> [Task details]:
Report all lines of the data below that hold the word "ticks".

Provided entries below:

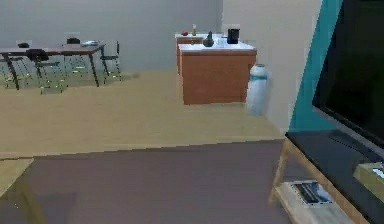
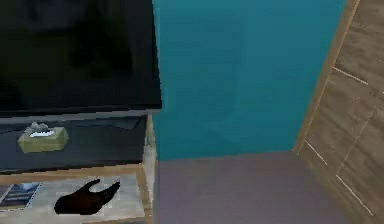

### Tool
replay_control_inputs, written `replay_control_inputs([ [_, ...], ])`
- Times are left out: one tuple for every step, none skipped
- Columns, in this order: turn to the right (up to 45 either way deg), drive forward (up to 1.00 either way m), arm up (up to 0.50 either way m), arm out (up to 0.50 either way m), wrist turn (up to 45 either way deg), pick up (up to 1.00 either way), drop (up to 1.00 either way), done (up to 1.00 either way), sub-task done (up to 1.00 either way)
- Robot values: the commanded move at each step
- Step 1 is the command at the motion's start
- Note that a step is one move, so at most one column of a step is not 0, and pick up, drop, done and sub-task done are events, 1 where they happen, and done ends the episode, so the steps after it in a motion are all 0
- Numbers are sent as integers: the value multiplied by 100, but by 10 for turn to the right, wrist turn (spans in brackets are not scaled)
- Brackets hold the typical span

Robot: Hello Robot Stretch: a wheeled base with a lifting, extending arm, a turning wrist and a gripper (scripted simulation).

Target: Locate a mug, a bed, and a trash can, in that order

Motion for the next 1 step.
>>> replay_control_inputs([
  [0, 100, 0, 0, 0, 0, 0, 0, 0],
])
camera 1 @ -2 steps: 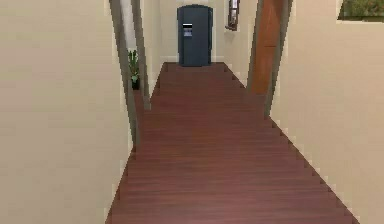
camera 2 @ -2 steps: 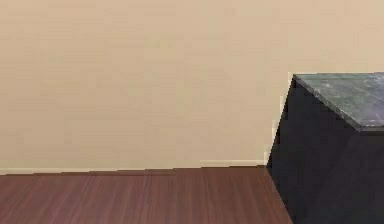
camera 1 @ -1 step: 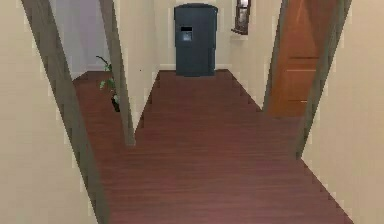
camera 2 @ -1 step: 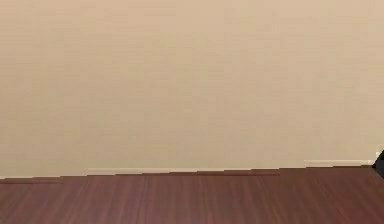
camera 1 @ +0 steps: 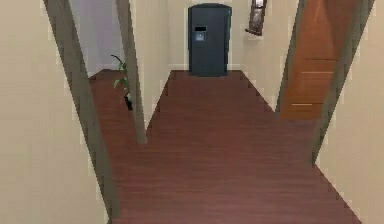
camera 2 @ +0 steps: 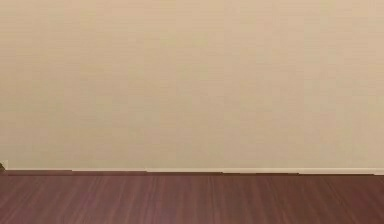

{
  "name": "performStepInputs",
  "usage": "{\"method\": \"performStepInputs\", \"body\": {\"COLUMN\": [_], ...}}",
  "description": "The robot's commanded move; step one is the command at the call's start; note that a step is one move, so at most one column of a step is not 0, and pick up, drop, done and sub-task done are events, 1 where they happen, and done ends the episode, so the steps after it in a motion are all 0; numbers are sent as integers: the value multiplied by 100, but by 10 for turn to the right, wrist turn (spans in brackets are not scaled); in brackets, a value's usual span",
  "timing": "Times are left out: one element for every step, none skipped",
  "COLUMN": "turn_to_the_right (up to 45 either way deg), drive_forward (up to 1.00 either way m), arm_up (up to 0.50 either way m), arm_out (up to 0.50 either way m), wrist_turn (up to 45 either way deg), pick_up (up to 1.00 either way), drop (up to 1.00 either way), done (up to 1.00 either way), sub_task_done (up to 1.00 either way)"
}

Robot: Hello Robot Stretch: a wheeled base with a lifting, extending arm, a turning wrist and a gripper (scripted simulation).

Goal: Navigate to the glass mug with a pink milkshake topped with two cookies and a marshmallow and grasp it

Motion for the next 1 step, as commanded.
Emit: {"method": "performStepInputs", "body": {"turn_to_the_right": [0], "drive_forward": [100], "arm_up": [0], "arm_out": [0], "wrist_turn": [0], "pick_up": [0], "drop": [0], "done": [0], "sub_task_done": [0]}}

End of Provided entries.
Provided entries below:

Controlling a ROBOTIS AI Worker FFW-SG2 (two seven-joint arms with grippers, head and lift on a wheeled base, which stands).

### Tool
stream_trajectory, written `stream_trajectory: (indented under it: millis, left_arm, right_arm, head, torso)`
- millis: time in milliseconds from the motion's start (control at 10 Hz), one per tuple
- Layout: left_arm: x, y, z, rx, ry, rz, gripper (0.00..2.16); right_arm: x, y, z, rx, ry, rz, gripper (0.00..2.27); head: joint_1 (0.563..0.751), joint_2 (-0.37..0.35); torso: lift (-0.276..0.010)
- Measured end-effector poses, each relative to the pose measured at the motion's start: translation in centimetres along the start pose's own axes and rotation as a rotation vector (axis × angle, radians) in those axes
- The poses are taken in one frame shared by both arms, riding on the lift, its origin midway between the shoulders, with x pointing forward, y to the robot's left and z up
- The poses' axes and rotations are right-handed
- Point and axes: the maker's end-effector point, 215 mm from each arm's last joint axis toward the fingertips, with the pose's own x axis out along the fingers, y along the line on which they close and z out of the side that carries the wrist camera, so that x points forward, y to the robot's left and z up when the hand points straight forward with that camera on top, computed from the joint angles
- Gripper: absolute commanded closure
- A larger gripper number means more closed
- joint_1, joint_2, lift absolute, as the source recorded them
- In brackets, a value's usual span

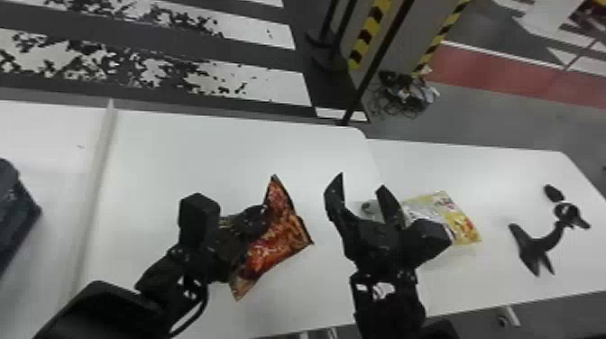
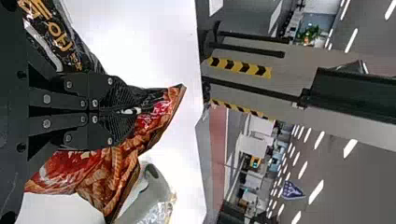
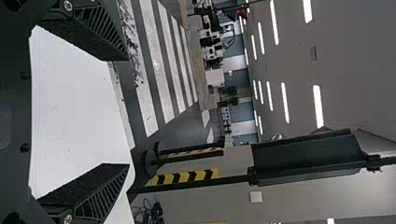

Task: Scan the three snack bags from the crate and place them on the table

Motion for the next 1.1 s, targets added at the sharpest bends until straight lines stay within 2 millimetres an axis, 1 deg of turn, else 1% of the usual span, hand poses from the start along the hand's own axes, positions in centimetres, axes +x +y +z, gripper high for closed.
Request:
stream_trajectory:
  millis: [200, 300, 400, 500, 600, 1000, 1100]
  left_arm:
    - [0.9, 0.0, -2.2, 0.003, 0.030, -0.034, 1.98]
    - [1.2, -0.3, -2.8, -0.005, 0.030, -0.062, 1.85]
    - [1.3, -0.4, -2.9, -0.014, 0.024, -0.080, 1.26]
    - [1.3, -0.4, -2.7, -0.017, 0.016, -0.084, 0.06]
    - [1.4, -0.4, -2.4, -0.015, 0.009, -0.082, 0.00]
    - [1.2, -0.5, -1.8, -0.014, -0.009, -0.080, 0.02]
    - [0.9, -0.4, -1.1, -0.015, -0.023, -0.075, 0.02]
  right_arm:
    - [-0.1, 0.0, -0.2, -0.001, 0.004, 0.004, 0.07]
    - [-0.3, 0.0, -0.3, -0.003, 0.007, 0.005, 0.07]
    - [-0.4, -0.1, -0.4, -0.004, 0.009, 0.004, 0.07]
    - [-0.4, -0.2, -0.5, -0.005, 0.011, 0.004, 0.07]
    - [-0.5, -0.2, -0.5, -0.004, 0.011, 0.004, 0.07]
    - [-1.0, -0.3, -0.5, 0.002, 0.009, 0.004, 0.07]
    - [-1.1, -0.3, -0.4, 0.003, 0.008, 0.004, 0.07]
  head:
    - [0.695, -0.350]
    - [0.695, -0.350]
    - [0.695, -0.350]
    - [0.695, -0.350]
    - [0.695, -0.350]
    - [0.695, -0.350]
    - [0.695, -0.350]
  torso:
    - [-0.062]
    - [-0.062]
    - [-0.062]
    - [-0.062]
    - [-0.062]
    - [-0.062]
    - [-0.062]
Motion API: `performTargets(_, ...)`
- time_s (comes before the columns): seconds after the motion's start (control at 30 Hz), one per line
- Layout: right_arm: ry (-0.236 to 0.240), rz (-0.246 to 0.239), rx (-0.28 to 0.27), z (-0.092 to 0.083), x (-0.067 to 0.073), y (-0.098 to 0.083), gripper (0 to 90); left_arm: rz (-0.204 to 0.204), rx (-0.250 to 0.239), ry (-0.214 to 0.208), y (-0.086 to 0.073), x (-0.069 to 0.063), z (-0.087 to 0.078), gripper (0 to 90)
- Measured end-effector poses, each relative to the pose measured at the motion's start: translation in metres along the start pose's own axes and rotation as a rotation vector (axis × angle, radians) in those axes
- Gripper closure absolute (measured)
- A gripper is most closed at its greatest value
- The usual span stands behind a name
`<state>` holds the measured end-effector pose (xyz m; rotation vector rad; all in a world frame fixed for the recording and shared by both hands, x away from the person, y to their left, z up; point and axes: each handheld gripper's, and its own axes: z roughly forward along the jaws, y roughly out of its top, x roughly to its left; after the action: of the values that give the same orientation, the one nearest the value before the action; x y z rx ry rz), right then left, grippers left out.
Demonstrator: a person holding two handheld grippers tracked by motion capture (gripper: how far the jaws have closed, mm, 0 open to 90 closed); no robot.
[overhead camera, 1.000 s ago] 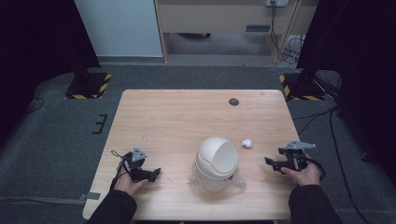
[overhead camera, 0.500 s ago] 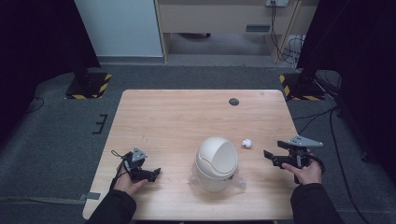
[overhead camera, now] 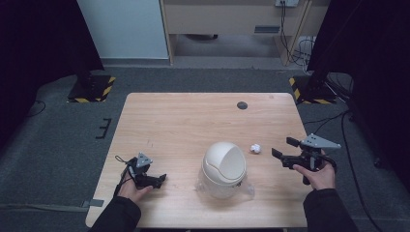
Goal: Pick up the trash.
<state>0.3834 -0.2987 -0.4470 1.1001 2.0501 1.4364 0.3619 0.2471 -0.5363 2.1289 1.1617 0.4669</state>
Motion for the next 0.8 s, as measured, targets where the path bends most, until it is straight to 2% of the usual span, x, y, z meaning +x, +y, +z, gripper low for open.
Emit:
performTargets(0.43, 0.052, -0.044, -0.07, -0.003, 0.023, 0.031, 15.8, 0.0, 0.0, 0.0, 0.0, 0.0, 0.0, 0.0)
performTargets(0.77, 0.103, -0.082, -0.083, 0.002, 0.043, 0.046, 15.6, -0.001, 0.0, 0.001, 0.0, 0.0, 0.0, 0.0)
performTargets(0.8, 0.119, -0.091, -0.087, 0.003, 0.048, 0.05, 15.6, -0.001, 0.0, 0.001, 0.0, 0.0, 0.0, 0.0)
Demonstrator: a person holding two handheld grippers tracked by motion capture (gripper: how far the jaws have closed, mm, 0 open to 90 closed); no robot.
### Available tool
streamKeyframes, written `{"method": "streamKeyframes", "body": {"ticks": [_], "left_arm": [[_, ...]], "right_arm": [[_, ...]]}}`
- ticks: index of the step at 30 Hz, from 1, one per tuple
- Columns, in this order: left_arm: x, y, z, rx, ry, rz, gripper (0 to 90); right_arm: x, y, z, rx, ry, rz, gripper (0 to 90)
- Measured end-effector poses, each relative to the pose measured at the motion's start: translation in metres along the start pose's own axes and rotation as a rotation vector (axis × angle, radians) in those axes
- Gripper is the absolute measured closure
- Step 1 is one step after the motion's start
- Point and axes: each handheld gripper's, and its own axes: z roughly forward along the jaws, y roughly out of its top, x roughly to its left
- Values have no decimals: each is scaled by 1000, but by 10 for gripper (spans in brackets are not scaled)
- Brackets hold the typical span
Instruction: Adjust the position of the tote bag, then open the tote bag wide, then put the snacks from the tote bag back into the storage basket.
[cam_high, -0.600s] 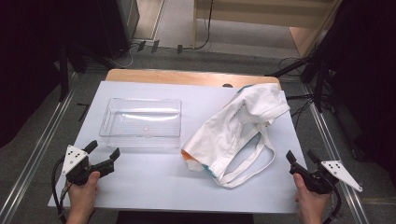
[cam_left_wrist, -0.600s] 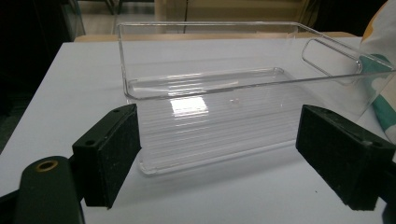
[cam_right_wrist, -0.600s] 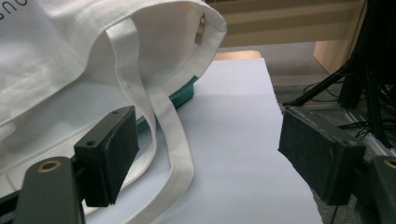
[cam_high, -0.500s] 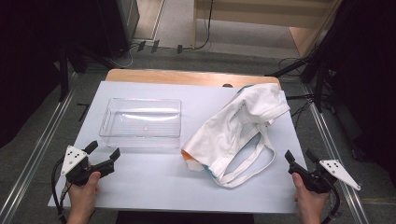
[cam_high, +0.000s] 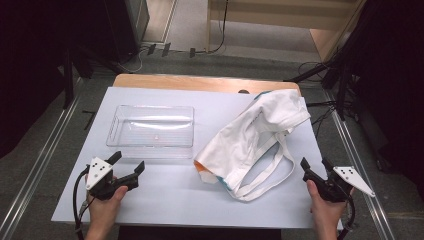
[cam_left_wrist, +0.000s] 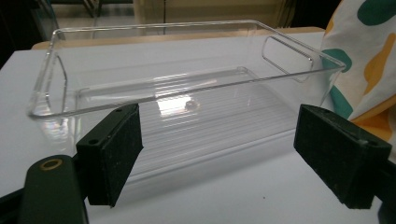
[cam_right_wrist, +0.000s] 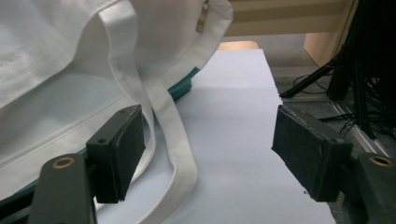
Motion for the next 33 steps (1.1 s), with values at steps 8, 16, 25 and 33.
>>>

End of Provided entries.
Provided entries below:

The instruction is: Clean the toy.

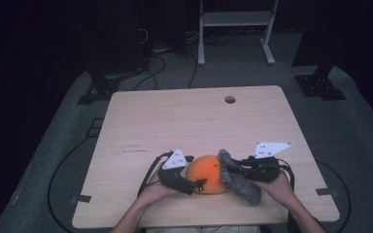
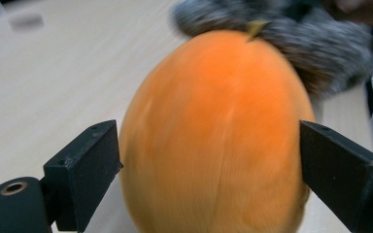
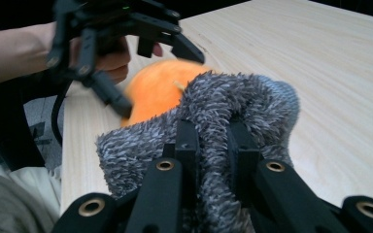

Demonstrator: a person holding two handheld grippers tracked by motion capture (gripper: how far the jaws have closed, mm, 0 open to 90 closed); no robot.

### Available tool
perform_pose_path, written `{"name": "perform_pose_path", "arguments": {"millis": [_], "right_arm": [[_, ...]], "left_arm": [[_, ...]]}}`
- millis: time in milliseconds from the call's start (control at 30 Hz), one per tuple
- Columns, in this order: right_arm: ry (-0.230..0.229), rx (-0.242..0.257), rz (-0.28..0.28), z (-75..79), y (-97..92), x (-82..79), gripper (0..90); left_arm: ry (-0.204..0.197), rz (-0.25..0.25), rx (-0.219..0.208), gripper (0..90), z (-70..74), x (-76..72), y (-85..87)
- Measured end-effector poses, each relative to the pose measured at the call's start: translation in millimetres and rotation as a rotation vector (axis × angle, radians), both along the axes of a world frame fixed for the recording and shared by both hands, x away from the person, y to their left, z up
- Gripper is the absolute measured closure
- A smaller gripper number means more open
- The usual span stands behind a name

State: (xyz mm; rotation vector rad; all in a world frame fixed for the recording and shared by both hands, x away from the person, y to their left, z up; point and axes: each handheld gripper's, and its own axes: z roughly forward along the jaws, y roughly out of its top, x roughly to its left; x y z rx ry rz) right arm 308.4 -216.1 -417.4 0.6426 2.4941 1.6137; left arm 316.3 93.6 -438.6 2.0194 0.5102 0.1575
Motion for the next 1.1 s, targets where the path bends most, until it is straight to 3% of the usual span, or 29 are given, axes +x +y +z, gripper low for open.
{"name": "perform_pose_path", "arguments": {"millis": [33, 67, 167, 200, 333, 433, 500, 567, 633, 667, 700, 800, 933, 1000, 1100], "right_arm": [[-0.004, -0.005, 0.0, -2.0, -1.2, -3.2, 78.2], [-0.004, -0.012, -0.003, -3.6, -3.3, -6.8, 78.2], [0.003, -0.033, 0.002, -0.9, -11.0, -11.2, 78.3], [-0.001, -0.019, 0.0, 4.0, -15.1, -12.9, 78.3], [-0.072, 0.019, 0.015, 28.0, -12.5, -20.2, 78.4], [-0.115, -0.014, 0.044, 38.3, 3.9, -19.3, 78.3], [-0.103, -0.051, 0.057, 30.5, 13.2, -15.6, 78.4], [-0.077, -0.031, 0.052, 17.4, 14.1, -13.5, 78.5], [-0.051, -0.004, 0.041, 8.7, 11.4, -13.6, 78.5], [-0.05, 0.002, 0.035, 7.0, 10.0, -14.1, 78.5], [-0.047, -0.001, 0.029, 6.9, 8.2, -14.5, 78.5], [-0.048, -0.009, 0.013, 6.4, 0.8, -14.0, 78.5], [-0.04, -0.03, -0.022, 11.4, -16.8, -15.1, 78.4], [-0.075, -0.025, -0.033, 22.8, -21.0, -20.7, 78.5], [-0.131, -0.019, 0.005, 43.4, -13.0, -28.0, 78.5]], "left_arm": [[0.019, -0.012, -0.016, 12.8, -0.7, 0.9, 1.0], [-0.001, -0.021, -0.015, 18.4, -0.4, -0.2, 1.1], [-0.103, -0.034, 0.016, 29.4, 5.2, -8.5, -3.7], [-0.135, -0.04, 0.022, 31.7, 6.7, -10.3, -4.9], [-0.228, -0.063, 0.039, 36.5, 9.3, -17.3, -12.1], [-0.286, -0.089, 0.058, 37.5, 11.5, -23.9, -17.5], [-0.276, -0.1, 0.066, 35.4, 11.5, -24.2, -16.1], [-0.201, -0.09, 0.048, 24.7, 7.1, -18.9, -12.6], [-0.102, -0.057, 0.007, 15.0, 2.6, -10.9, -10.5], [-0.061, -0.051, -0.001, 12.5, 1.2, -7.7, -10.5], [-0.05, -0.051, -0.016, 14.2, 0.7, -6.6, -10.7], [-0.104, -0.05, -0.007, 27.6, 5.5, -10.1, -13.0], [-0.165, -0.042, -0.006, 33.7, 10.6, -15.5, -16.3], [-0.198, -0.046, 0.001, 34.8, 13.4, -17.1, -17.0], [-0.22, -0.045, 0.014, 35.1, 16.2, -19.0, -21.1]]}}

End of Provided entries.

> [Task solution]:
streamKeyframes, written `{"method": "streamKeyframes", "body": {"ticks": [_], "left_arm": [[_, ...]], "right_arm": [[_, ...]]}}`
- ticks: index of the step at 30 Hz, from 1, one per tuple

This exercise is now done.